Two people watched the bobbing vessels through the back patio windows of a waterfront ranch house on Big Pine Key. It was one of the older homes, built on the ground before flood-plane ordinance required stilts. The streets on this side of the island had names like Oleander, Hibiscus, Silver Buttonwood. The front yard was a field of little brown river rocks because fresh water was scarce for lawns. The rocks had an unintended security feature: You could always hear people driving up. In the middle of the yard was the centerpiece, a faux nineteenth-century ship’s anchor. That’s how visitors were given directions — “Just look for the anchor” — one of those big, three-hundred-pound jobs with a new antique verdigris finish, festooned with fishing nets and strings of colorful Styrofoam crab-trap floats. The nautical kitsch was surrounded by rings of cheerful lavender and pink flowers that had recently opened and would soon be chewed to the stems by night-feeding mini-deer. The original owner had known the bridge tender who was killed when a trawler struck the old Seven-Mile Bridge and was honored by a memorial plaque at the top of the new span that nobody could read because they were going by too fast and weren’t allowed to stop. A baby-blue sea horse sat over the numbers by the door. A dark sedan was parked half a block up the street.

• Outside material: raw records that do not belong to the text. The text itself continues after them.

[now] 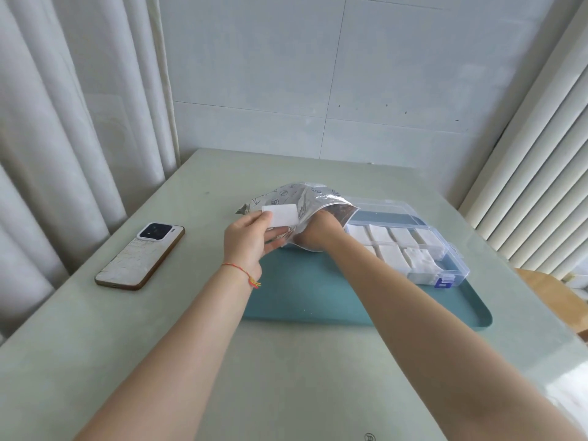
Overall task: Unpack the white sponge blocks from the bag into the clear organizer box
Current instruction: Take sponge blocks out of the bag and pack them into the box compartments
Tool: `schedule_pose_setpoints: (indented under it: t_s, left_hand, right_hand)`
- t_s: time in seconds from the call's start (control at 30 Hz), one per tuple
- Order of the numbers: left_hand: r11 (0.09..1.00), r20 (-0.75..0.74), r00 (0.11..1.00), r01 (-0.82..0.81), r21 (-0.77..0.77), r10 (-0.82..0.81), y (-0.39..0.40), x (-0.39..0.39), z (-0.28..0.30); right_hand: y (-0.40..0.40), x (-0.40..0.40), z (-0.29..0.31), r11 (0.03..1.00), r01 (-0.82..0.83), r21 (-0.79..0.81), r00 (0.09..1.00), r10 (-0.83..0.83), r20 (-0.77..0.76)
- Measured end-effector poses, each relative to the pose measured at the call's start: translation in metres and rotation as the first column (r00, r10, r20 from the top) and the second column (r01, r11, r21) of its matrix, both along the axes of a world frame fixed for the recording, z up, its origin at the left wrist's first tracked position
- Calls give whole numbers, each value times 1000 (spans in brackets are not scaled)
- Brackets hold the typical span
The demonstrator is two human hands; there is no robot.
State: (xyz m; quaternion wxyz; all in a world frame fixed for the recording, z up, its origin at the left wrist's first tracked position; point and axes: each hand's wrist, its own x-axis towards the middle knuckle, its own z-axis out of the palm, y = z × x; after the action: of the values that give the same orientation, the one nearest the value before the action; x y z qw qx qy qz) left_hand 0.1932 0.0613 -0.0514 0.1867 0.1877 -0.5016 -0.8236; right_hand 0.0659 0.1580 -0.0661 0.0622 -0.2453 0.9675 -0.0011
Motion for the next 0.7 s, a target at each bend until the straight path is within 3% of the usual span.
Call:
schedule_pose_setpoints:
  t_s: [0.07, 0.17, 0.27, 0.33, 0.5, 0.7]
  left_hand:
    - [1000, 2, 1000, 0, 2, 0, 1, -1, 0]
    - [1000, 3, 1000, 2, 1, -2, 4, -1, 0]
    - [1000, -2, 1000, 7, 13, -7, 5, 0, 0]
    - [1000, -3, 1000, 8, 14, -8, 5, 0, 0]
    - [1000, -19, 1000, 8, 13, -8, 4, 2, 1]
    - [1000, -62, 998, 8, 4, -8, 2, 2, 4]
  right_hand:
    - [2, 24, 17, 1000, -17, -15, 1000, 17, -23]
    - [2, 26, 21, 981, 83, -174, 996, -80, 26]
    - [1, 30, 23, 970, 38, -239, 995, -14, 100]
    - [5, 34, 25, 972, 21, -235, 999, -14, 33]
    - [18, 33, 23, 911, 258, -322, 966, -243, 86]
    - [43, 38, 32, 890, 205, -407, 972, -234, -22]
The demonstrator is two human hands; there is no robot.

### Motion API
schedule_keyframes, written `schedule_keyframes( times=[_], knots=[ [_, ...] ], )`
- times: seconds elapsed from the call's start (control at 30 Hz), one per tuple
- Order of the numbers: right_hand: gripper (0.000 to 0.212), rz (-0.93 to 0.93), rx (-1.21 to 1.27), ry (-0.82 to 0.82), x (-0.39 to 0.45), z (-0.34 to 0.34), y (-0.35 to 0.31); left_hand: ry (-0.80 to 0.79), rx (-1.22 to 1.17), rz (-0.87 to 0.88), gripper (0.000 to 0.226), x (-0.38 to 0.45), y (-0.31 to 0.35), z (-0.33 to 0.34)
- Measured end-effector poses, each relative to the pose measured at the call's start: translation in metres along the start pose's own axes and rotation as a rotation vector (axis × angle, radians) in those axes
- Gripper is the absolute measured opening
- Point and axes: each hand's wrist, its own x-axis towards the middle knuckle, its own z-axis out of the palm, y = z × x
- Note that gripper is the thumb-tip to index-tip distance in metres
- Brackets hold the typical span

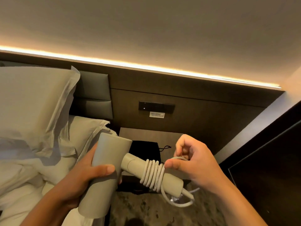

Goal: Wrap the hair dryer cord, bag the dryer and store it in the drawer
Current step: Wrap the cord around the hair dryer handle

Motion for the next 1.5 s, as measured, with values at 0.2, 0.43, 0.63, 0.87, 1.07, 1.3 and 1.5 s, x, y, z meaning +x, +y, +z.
schedule_keyframes(
  times=[0.2, 0.43, 0.63, 0.87, 1.07, 1.3, 1.5],
  knots=[
    [0.006, -0.008, 0.197, -0.089, -0.003, -0.017, -0.002, -0.100, -0.144, -0.068, 0.081, 0.000, 0.004, 0.008],
    [0.014, 0.020, 0.242, -0.043, -0.008, -0.032, 0.009, -0.089, -0.349, -0.146, 0.094, -0.001, -0.006, 0.031],
    [0.008, 0.066, 0.228, -0.072, -0.013, -0.037, 0.024, -0.061, -0.516, -0.179, 0.098, 0.001, -0.010, 0.058],
    [0.015, 0.126, 0.459, -0.109, -0.018, -0.048, 0.050, -0.015, -0.581, -0.204, 0.088, 0.011, -0.017, 0.092],
    [0.027, 0.085, 0.252, -0.124, -0.023, -0.055, 0.072, 0.065, -0.703, -0.204, 0.079, 0.022, -0.027, 0.112],
    [0.028, 0.139, 0.130, -0.195, -0.029, -0.043, 0.092, 0.204, -0.820, -0.147, 0.093, 0.035, -0.042, 0.131],
    [0.036, 0.131, 0.139, -0.192, -0.032, -0.054, 0.101, 0.246, -0.805, -0.176, 0.047, 0.037, -0.057, 0.149]
  ],
)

The two people watching the boats were sitting at the kitchen table. They had been there since long before dawn. Periods of intense conversation or awkward silence. This was one of the quiet spells. The table had a glass top with a pebbly surface and a round, white metal frame. It could be used outdoors. There were two coffee cups on the table. Bottle of scotch. Pair of dark sunglasses.

“I need another Valium,” said Anna.

“You need to slow down.”

“Are you going to give me one?”

The man opened his wallet and scooped out a pill.

Anna tossed it in her mouth and chased it with the contents of her coffee cup.